[Opening DATA EXCERPT section]
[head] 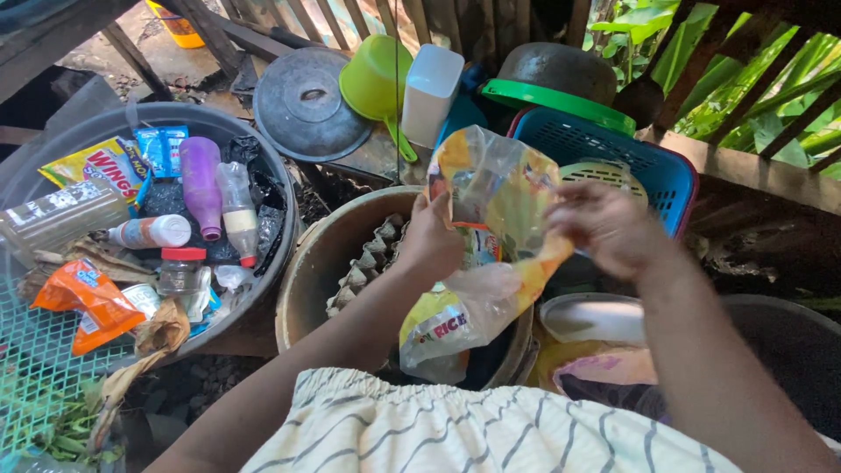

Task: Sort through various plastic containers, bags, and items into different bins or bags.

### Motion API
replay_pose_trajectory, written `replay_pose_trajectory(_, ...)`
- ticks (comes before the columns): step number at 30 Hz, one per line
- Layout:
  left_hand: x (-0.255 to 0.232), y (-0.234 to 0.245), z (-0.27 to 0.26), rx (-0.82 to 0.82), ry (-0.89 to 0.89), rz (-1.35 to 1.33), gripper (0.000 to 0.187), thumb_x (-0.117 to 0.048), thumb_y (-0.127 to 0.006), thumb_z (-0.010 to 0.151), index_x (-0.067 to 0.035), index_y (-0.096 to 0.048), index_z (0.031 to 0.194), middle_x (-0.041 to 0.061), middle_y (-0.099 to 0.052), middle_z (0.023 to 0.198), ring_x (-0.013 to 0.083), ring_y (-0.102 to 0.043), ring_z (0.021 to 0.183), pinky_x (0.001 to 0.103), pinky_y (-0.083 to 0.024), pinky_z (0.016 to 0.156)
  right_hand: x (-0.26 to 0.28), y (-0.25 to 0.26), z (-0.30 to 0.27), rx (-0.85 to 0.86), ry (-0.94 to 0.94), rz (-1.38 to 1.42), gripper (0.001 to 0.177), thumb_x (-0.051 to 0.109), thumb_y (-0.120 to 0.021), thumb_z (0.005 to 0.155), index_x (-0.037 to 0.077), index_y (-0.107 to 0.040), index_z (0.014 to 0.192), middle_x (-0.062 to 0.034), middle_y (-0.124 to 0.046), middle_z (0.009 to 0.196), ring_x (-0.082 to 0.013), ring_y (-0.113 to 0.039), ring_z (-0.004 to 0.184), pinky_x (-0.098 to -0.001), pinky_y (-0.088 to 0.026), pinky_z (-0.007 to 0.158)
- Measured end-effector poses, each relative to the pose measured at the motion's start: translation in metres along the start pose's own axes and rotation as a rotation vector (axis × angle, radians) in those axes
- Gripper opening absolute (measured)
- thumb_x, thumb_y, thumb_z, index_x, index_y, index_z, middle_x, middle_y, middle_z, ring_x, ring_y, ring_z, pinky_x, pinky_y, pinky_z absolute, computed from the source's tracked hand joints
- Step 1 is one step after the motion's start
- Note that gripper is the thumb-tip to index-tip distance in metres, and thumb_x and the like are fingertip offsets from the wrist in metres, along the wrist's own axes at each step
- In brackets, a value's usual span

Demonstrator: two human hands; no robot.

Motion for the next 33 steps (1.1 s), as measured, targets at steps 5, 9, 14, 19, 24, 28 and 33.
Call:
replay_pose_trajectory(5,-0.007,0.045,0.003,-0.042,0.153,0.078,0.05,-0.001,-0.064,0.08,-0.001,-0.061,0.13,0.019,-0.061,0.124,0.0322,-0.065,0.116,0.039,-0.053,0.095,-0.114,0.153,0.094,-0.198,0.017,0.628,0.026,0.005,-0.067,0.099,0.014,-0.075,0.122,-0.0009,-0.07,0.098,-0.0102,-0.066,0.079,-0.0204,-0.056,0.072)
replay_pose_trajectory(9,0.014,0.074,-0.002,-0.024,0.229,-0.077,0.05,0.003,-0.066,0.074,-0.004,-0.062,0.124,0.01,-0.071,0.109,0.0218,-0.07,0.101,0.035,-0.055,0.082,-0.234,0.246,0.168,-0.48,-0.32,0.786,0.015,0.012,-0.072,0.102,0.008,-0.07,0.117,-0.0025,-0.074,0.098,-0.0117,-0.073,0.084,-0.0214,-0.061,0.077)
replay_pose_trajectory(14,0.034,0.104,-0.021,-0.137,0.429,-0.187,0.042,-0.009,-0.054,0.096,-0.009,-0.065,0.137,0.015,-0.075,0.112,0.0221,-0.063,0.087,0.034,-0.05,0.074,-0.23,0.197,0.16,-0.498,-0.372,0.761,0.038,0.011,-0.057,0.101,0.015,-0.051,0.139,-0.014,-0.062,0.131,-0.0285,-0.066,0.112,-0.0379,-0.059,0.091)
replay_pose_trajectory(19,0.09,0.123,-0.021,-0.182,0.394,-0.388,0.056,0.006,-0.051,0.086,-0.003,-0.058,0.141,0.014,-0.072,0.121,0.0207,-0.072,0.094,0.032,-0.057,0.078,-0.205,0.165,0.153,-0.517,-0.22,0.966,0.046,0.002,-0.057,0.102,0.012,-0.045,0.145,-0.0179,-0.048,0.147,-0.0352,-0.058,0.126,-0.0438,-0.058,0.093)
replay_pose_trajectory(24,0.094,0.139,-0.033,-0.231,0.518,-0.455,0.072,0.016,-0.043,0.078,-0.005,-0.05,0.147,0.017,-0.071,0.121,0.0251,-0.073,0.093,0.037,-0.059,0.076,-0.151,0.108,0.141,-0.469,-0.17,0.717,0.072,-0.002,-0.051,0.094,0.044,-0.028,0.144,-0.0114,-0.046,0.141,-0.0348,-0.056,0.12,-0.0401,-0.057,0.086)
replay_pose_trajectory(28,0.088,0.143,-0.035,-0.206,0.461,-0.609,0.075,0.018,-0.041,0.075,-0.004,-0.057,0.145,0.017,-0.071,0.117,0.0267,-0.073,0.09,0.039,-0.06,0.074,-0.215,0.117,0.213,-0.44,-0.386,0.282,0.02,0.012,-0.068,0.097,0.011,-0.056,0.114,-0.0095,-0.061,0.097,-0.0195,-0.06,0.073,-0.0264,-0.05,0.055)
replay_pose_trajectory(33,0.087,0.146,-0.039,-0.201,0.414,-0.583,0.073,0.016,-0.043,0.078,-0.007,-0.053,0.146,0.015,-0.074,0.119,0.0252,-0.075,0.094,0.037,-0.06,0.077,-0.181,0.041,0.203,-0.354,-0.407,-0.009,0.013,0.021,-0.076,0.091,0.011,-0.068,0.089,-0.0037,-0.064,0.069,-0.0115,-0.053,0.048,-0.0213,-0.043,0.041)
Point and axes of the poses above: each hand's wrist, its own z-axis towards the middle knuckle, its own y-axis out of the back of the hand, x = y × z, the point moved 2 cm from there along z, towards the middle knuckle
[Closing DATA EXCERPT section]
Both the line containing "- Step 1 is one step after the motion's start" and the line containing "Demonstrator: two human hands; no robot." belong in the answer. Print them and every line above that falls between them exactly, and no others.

- Step 1 is one step after the motion's start
- Note that gripper is the thumb-tip to index-tip distance in metres, and thumb_x and the like are fingertip offsets from the wrist in metres, along the wrist's own axes at each step
- In brackets, a value's usual span

Demonstrator: two human hands; no robot.

Nothing else is required to finish the exercise.